緊張が解けたのか、泣きじゃくるクレアの頭を、『その人』は優しく撫でていた。
「大丈夫。ここにいる私たちが、貴女をお守りしますから……」
※
ようやく駆け付けたジャックは、目の前の状況に唖然とした。
「おい……エド、こいつは一体……」
呆れたように言うジャックに、エド……No.5はいつもと変わらぬ感情の無い声で答えた。
「現在、彼女は熟睡状態にありますので、搬送には細心の……」
「それはそうだが……」
No.5の膝の上には、ちょこんとクレアが収まっている。微笑みさえ浮かべて眠っているクレアを左手で支えつつも、だがNo.5は残る右手で作業を続けていた。
「先ほどシステム上にバグを発見しました。
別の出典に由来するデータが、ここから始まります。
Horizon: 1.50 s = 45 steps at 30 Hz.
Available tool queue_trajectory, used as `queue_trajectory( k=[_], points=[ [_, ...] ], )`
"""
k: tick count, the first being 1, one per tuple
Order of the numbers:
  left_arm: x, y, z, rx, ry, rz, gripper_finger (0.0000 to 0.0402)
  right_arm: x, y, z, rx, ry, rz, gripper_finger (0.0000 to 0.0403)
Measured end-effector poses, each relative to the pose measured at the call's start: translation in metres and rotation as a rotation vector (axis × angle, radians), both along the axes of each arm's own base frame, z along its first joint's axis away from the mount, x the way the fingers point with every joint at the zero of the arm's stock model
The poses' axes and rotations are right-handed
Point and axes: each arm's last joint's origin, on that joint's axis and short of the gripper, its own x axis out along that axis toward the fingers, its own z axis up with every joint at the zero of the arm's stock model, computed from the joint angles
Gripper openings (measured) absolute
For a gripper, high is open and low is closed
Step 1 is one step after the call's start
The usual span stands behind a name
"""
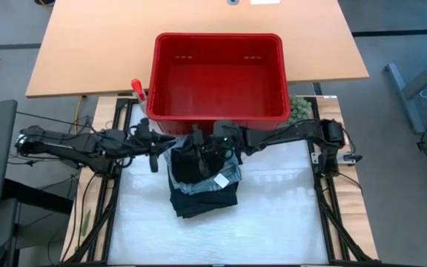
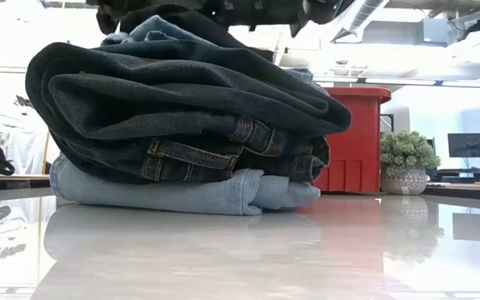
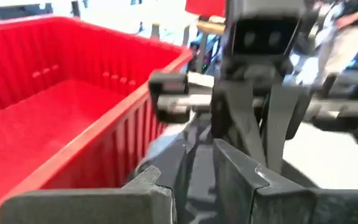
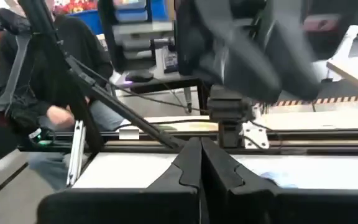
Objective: Fold Laundry from Bin
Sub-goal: Stack the black underwear on top of the blue and white patterned shirt, then put the folded clothes into the red laundry bin
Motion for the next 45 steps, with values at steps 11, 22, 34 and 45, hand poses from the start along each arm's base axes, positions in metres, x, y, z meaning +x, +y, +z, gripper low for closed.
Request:
queue_trajectory(
  k=[11, 22, 34, 45],
  points=[
    [0.019, -0.004, -0.046, -0.012, 0.149, -0.059, 0.0066, 0.004, 0.011, -0.060, 0.015, 0.182, 0.013, 0.0029],
    [0.015, -0.003, -0.050, -0.004, 0.099, -0.067, 0.0066, 0.003, 0.008, -0.033, 0.020, 0.034, -0.007, 0.0030],
    [0.027, -0.003, -0.081, -0.053, 0.124, -0.085, 0.0066, -0.005, 0.020, -0.043, 0.010, 0.055, 0.044, 0.0027],
    [0.029, -0.003, -0.070, 0.013, 0.099, -0.095, 0.0066, -0.025, 0.007, -0.026, 0.046, -0.117, -0.009, 0.0030]
  ],
)
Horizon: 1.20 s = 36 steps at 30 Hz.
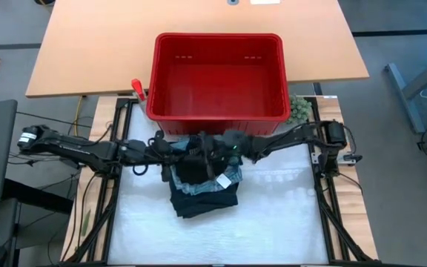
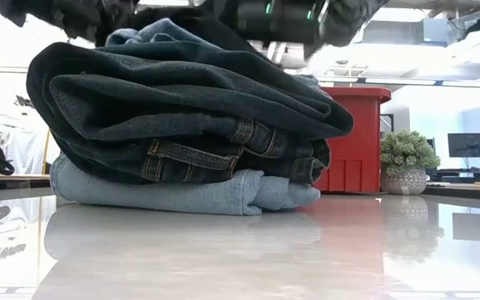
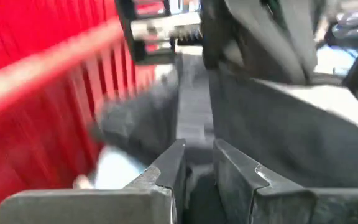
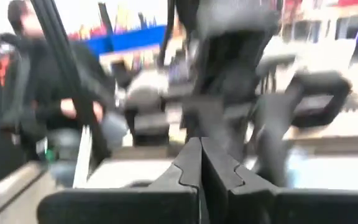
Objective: Fold Laundry from Bin
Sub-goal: Put the folded clothes into the red laundry bin
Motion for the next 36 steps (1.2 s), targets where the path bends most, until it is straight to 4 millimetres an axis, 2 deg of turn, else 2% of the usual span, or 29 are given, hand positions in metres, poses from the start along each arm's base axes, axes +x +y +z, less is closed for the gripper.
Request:
queue_trajectory(
  k=[3, 7, 10, 13, 16, 20, 23, 28, 32, 36],
  points=[
    [-0.008, 0.002, 0.025, 0.050, -0.086, 0.049, 0.0066, -0.013, -0.007, 0.042, -0.004, -0.112, -0.017, 0.0034],
    [-0.029, 0.006, 0.057, 0.045, -0.176, 0.102, 0.0070, -0.039, -0.009, 0.077, -0.002, -0.096, -0.025, 0.0039],
    [-0.048, 0.007, 0.062, -0.082, -0.182, 0.081, 0.0080, -0.068, -0.007, 0.095, 0.029, 0.037, -0.024, 0.0042],
    [-0.065, 0.006, 0.048, -0.311, -0.059, 0.067, 0.0096, -0.097, 0.000, 0.099, 0.103, 0.258, -0.017, 0.0044],
    [-0.076, 0.003, 0.025, -0.560, 0.057, 0.032, 0.0117, -0.121, 0.012, 0.083, 0.189, 0.477, -0.064, 0.0045],
    [-0.084, -0.005, 0.005, -0.796, 0.042, -0.055, 0.0150, -0.151, 0.027, 0.043, 0.315, 0.633, -0.252, 0.0046],
    [-0.092, -0.009, -0.011, -0.908, 0.086, -0.096, 0.0177, -0.170, 0.031, 0.012, 0.472, 0.676, -0.312, 0.0046],
    [-0.099, -0.013, -0.046, -1.058, 0.164, -0.076, 0.0219, -0.196, 0.035, -0.026, 0.720, 0.650, -0.337, 0.0059],
    [-0.094, -0.013, -0.072, -1.153, 0.117, -0.004, 0.0249, -0.209, 0.039, -0.058, 0.887, 0.644, -0.335, 0.0104],
    [-0.087, -0.012, -0.092, -1.221, -0.030, -0.013, 0.0275, -0.213, 0.040, -0.083, 1.012, 0.617, -0.341, 0.0188]
  ],
)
修復をしたいのですが……」
「それは後でいいよ。無骨な軍人さんに頼むより、君が運んだ方が早そうだ」
分析不能、とでも言うように首をかしげるNo.5に、ジャックはうなずいた。
では、とNo.5はクレアを抱えたまま立ち上がり、扉の外へと消えていった。
その二人の姿を見送りながら、ジャックは何とも言えない感情にとらわれた。
厳密に言えば、『二人』とも生物学上の『ヒト』ではない。
一人はすでにその生を全うし、もう一人は……。
言い知れない恐怖感を感じて、ジャックはその考えを頭から振り落とした。
真っ白な空間が、目の前に広がっていた。